Rival gang members in Cape Town's notorious Cape Flats have even temporarily halted their turf wars to deliver food supplies to struggling households during the lockdown.

But experts sound a word of caution: the dip, they say, is unlikely to last and alcohol is a complex factor in the equation.

A research consultant at the Pretoria-based Institute of Security Studies, Johan Burger, said more visible policing and fewer people on the streets have inevitably led to a reduction of some crimes, especially in public spaces.

But those with access to alcohol and living in small cramped homes typical of South Africa could find themselves in a dangerous cocktail that could almost guarantee confrontation, Burger said.

Conversely, those who suddenly cannot get alcohol experience frustration -- "and we know frustration is the phase before aggressive behaviour," Burger said.

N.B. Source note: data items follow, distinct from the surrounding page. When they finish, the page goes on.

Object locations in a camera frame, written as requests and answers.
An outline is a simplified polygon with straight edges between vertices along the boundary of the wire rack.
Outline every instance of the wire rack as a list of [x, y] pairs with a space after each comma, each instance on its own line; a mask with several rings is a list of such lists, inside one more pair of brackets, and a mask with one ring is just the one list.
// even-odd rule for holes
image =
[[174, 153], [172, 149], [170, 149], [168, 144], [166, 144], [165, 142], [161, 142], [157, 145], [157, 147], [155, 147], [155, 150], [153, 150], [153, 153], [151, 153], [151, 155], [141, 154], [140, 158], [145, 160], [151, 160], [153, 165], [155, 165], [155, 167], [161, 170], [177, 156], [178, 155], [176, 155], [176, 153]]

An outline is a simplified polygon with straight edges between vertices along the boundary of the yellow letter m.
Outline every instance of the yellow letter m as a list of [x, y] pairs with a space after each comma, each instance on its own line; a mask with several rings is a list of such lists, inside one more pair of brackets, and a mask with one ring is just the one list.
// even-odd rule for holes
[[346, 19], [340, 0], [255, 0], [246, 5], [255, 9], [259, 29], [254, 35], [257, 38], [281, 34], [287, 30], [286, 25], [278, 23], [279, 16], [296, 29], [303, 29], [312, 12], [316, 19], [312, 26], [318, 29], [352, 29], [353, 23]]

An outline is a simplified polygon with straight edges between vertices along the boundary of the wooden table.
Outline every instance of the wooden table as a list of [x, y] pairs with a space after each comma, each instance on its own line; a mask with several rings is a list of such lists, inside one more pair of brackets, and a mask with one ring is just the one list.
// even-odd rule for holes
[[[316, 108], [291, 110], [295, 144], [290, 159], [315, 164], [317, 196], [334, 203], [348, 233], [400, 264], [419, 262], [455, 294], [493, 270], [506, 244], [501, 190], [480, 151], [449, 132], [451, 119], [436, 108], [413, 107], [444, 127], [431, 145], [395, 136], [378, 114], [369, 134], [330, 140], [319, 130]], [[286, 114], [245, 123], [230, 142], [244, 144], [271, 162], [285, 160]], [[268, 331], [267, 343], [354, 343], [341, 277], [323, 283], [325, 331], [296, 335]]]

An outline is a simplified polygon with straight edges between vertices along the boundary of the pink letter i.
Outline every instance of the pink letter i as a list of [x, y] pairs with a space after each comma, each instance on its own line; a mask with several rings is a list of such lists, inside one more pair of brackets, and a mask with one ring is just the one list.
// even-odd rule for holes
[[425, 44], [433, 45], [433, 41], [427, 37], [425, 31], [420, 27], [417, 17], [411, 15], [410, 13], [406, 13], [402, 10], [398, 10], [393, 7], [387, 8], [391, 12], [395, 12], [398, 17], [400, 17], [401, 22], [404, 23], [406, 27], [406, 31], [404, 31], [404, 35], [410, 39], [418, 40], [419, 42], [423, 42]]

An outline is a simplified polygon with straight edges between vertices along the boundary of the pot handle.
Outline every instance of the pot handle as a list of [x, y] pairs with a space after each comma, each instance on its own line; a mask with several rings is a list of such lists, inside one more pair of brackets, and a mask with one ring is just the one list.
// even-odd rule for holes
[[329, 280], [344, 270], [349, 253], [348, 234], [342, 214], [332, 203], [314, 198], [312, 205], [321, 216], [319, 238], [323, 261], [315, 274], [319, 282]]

Shaun Shelly, founder of an awareness programme called SA Drug Policy Week, said the alcohol ban was "purely a moral position" and there was insufficient evidence to prove it had the dampening effects on crime as claimed by Cele.

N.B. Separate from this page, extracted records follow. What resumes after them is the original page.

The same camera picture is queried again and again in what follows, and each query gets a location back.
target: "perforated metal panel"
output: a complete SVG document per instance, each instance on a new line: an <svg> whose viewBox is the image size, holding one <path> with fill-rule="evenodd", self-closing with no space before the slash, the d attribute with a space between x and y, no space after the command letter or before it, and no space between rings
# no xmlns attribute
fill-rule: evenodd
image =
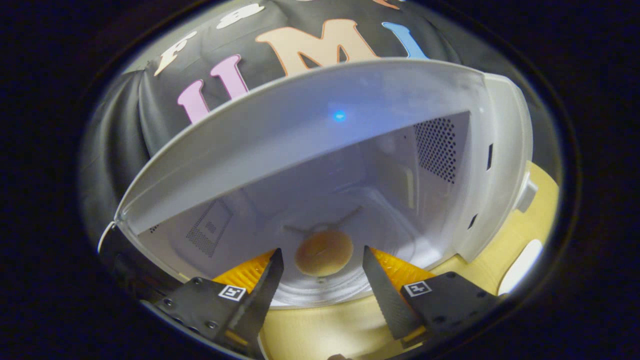
<svg viewBox="0 0 640 360"><path fill-rule="evenodd" d="M186 235L186 239L207 256L213 257L213 253L227 224L231 220L231 216L231 211L227 205L220 199L215 200L193 224L193 227ZM201 226L205 217L207 218L206 223Z"/></svg>
<svg viewBox="0 0 640 360"><path fill-rule="evenodd" d="M413 126L420 166L455 184L456 133L451 119L434 119Z"/></svg>

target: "dark background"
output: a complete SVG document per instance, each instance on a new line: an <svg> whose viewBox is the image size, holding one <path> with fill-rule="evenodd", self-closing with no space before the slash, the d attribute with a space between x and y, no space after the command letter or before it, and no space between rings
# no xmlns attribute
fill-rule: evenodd
<svg viewBox="0 0 640 360"><path fill-rule="evenodd" d="M84 122L74 116L74 100L119 44L188 3L5 5L8 249L1 269L8 306L0 357L207 356L113 286L84 238L74 197ZM638 11L631 2L447 3L514 45L553 84L573 119L584 174L576 231L545 291L447 358L638 357L638 286L631 269L639 239L633 195L640 132L637 115L630 114L638 93L632 55L638 50L639 29L632 22Z"/></svg>

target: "round food item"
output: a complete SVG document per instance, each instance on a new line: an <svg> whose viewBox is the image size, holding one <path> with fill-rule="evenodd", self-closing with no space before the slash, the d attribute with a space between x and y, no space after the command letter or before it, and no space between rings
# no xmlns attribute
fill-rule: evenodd
<svg viewBox="0 0 640 360"><path fill-rule="evenodd" d="M296 251L296 266L301 273L314 277L329 276L347 265L353 255L351 237L339 230L315 233Z"/></svg>

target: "blue light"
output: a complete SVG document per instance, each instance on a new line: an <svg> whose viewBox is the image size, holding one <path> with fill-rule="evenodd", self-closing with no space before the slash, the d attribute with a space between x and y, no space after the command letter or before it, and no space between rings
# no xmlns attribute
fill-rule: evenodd
<svg viewBox="0 0 640 360"><path fill-rule="evenodd" d="M335 121L337 122L342 122L344 121L344 119L347 117L347 115L344 113L344 111L339 110L336 111L335 114L333 114L333 118L335 119Z"/></svg>

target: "yellow table surface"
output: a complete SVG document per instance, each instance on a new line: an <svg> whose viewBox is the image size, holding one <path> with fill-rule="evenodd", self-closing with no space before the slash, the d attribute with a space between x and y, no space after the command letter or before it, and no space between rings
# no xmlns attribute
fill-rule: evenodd
<svg viewBox="0 0 640 360"><path fill-rule="evenodd" d="M455 271L496 294L502 277L533 239L544 245L554 222L559 189L540 167L528 163L538 192L525 213L512 212L494 239L471 263L459 255L431 272ZM326 360L340 353L353 360L386 359L403 349L394 341L373 295L332 306L272 309L260 340L270 360Z"/></svg>

A sudden cut in supply of alcohol causes physical and mental problems, the South African National Council on Alcoholism and Drug Dependence warns.

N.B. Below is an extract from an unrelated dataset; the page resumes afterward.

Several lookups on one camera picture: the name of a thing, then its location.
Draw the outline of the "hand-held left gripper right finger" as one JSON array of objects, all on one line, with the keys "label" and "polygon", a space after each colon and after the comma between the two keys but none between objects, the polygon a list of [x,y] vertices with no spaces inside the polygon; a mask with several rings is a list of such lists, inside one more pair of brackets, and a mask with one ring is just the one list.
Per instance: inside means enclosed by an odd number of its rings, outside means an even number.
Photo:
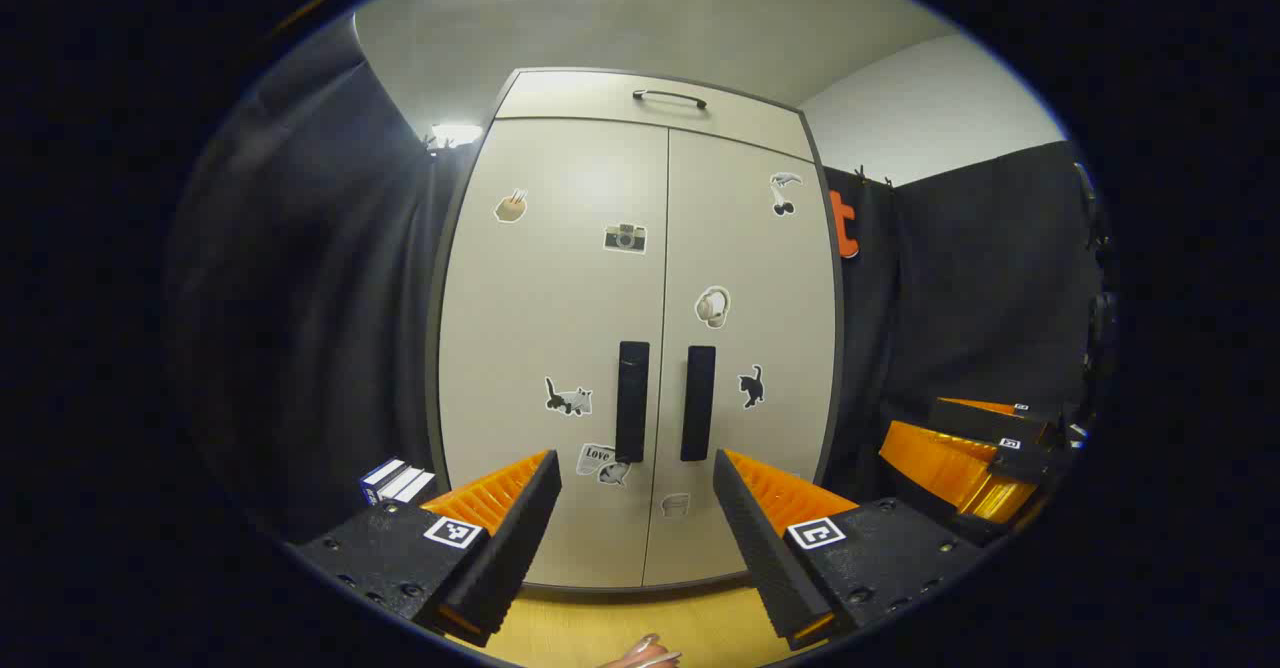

Lockdown enforcement: A policeman in the Cape Flats area of Cape Town forces a loitering man to go home
Lockdown enforcement: A policeman in the Cape Flats area of Cape Town forces a loitering man to go home AFP / PIETER BAUERMEISTER

Wine, beer and homemade alcohol made from maize, also called corn, are readily knocked back in South Africa.

The country ranks 30th in the world in terms of per capita alcohol consumption, according to 2010 figures by the World Health Organization (WHO).

But Cele has made no secret of his dream of a South Africa where booze is banned permanently.

"My first prize would be that we shut down alcohol," he said provocatively.

"I wish (the) alcohol ban could be extended beyond lockdown."

For good measure, he has added tobacco to his blacklisted lockdown commodities, saying they are non-essential and dangerous for health.

His zeal has unsurprisingly caused him to come under fire.

Andrew Whitfield, the shadow police minister for South Africa's main opposition Democratic Alliance party, lashed Cele for his visionary talk.

"I think the minister is overreaching and that the power has gone to (his) head," he said, warning against a drift towards an "authoritarian regime".

The response to Cele on social media has been caustic.

"Bheki Cele should go 21 days without a hat. Then he can lecture us about going 21 days without smoking," tweeted Roman Cabanac.

Some ironically pointed out that if Cele styled himself on the "incorruptible" Eliot Ness, he himself was fired from his post as police chief in 2012 on suspicion of graft.

The behaviour of a 31-year-old resident of Soweto, on the outskirts of Johannesburg, showed the contorted response of many South Africans to a boozeless lockdown.

"Yes, Cele is right -- crime has reduced in the neighbourhood," he told AFP... shortly after meeting with an illegal trader to score a black market 12-pack of beer.

The father of one, who spoke on condition of anonymity, said he felt justified in breaking the rules.

"We get bored, you can't wake up and not do anything every day."